Aim of the task:
Scan the entries below for the word "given" and copy every line in which it occurs.

::::

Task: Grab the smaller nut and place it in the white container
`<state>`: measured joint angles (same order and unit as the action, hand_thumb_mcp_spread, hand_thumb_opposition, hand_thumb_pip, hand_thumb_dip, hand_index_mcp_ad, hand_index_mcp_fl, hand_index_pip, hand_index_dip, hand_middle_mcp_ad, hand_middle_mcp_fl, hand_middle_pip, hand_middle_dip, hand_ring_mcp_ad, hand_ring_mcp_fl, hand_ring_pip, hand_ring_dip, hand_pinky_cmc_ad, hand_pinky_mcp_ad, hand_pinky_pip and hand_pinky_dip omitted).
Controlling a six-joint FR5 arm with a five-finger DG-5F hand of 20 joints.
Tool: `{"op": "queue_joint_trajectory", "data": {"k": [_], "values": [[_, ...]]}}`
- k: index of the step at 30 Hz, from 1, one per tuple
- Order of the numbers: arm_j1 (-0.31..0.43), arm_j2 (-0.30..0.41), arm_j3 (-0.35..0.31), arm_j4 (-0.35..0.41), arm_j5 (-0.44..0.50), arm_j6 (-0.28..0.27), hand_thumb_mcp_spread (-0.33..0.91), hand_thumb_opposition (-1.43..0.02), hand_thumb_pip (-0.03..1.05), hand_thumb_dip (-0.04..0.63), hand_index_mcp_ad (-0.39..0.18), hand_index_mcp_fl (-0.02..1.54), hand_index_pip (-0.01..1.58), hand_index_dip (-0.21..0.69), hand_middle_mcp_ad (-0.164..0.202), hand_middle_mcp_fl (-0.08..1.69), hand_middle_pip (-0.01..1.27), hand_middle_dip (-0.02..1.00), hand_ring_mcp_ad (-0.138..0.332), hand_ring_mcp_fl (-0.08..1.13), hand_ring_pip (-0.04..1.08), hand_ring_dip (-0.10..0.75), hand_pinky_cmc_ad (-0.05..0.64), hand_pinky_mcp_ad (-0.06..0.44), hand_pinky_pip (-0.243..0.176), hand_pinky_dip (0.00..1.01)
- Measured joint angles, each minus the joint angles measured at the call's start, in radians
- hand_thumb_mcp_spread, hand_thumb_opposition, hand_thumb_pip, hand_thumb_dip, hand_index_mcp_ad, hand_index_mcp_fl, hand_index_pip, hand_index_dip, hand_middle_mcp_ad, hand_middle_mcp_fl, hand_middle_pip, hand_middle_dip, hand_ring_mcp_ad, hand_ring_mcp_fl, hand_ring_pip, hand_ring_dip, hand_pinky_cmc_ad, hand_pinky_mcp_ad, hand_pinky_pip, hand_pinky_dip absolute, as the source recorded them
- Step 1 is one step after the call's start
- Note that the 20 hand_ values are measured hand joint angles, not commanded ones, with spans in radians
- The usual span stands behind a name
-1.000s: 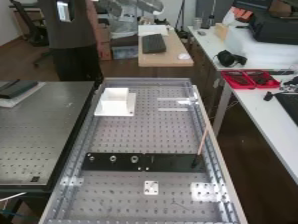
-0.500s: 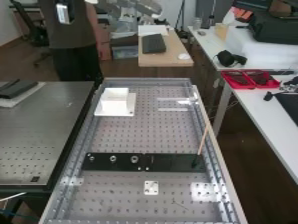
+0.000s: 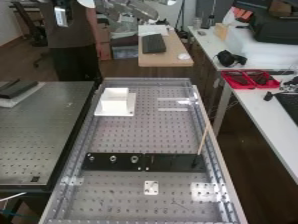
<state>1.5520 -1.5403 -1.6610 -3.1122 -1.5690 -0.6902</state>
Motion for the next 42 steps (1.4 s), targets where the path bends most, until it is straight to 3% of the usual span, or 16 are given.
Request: {"op": "queue_joint_trajectory", "data": {"k": [13, 31, 36, 42], "values": [[0.001, 0.034, -0.089, 0.034, 0.006, -0.024, 0.25, -0.76, 0.49, 0.066, -0.021, 0.01, 0.07, 0.318, 0.035, 0.04, 0.14, 0.23, 0.185, 0.0, 0.09, 0.101, 0.408, 0.33, -0.075, 0.26], [-0.144, 0.09, -0.244, 0.086, -0.171, -0.073, 0.25, -0.77, 0.56, 0.077, -0.019, 0.02, 0.07, 0.316, 0.037, 0.04, 0.13, 0.22, 0.185, 0.0, 0.09, 0.101, 0.408, 0.33, -0.075, 0.26], [-0.174, 0.097, -0.304, 0.128, -0.195, -0.126, 0.25, -0.77, 0.57, 0.093, -0.026, 0.04, 0.08, 0.312, 0.033, 0.06, 0.13, 0.22, 0.185, 0.0, 0.09, 0.101, 0.408, 0.328, -0.075, 0.26], [-0.224, 0.096, -0.379, 0.195, -0.234, -0.14, 0.25, -0.77, 0.61, 0.11, -0.024, 0.04, 0.09, 0.307, 0.031, 0.06, 0.14, 0.22, 0.185, 0.0, 0.09, 0.101, 0.408, 0.328, -0.075, 0.26]]}}
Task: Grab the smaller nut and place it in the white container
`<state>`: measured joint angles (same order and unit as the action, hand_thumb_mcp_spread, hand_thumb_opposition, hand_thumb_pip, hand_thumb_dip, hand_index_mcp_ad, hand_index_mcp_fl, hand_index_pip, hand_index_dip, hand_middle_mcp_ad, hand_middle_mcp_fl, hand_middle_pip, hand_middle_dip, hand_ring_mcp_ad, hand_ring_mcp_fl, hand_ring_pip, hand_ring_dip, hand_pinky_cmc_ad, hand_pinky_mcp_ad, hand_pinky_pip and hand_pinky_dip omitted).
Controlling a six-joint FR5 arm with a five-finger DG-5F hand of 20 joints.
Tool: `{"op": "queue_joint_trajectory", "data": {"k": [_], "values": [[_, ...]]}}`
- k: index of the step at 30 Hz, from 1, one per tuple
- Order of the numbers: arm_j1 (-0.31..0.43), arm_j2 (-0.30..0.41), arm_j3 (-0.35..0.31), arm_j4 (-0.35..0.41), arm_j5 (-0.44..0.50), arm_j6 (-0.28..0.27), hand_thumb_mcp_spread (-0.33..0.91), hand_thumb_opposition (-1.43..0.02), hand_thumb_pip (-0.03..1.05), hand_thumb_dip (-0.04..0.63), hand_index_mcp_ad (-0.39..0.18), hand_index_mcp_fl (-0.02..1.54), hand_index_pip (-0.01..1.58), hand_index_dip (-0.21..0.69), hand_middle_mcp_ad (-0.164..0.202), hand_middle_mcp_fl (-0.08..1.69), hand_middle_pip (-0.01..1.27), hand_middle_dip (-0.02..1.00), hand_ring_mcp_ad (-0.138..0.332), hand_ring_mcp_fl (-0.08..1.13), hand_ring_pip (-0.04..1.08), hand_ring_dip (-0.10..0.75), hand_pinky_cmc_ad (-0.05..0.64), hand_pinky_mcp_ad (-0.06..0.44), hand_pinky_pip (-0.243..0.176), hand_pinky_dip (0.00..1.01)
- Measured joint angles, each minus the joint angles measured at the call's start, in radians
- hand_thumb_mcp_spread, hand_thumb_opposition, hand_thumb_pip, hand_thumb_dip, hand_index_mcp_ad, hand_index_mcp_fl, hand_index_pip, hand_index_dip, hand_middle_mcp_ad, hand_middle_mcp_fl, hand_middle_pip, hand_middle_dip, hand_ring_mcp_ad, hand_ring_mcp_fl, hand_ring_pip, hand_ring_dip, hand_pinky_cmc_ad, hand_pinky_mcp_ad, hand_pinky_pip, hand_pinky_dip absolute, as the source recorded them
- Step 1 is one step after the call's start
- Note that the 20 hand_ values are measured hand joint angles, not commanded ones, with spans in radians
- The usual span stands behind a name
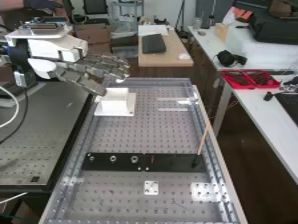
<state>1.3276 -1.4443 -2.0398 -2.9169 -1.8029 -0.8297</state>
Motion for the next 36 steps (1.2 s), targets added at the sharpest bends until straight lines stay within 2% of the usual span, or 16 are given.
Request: {"op": "queue_joint_trajectory", "data": {"k": [7, 10, 16, 18, 23, 29, 36], "values": [[-0.057, -0.011, -0.076, 0.094, -0.054, 0.002, 0.25, -0.77, 0.63, 0.112, -0.024, 0.05, 0.1, 0.281, 0.037, 0.1, 0.13, 0.22, 0.185, 0.0, 0.09, 0.101, 0.408, 0.328, -0.075, 0.26], [-0.075, -0.016, -0.101, 0.124, -0.071, -0.001, 0.26, -0.78, 0.65, 0.112, -0.037, 0.05, 0.15, 0.265, 0.028, 0.1, 0.13, 0.22, 0.185, 0.0, 0.09, 0.101, 0.408, 0.328, -0.075, 0.26], [-0.108, -0.034, -0.147, 0.181, -0.108, -0.014, 0.25, -0.78, 0.67, 0.126, -0.054, 0.05, 0.37, 0.216, 0.033, 0.1, 0.13, 0.22, 0.185, 0.0, 0.09, 0.101, 0.408, 0.33, -0.075, 0.27], [-0.116, -0.043, -0.156, 0.198, -0.117, -0.017, 0.27, -0.77, 0.71, 0.138, -0.058, 0.05, 0.49, 0.202, 0.03, 0.1, 0.13, 0.22, 0.185, 0.0, 0.09, 0.101, 0.408, 0.328, -0.075, 0.27], [-0.13, -0.066, -0.167, 0.227, -0.135, -0.014, 0.27, -0.79, 0.71, 0.141, -0.054, 0.05, 0.72, 0.188, 0.033, 0.1, 0.13, 0.22, 0.185, 0.0, 0.09, 0.101, 0.408, 0.328, -0.075, 0.27], [-0.144, -0.106, -0.179, 0.28, -0.155, -0.003, 0.27, -0.79, 0.72, 0.141, -0.061, 0.02, 1.09, 0.169, 0.03, 0.1, 0.13, 0.22, 0.185, 0.0, 0.08, 0.101, 0.408, 0.328, -0.075, 0.27], [-0.155, -0.149, -0.196, 0.342, -0.168, -0.008, 0.28, -0.81, 0.72, 0.141, -0.063, 0.02, 1.31, 0.169, 0.03, 0.12, 0.13, 0.22, 0.185, 0.0, 0.08, 0.101, 0.408, 0.328, -0.075, 0.27]]}}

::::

Result for this task:
Motion for the next 42 steps (1.4 s), targets where the path bends most, until it is straight to 3% of the usual span, or 16 are given.
Motion for the next 36 steps (1.2 s), targets added at the sharpest bends until straight lines stay within 2% of the usual span, or 16 are given.

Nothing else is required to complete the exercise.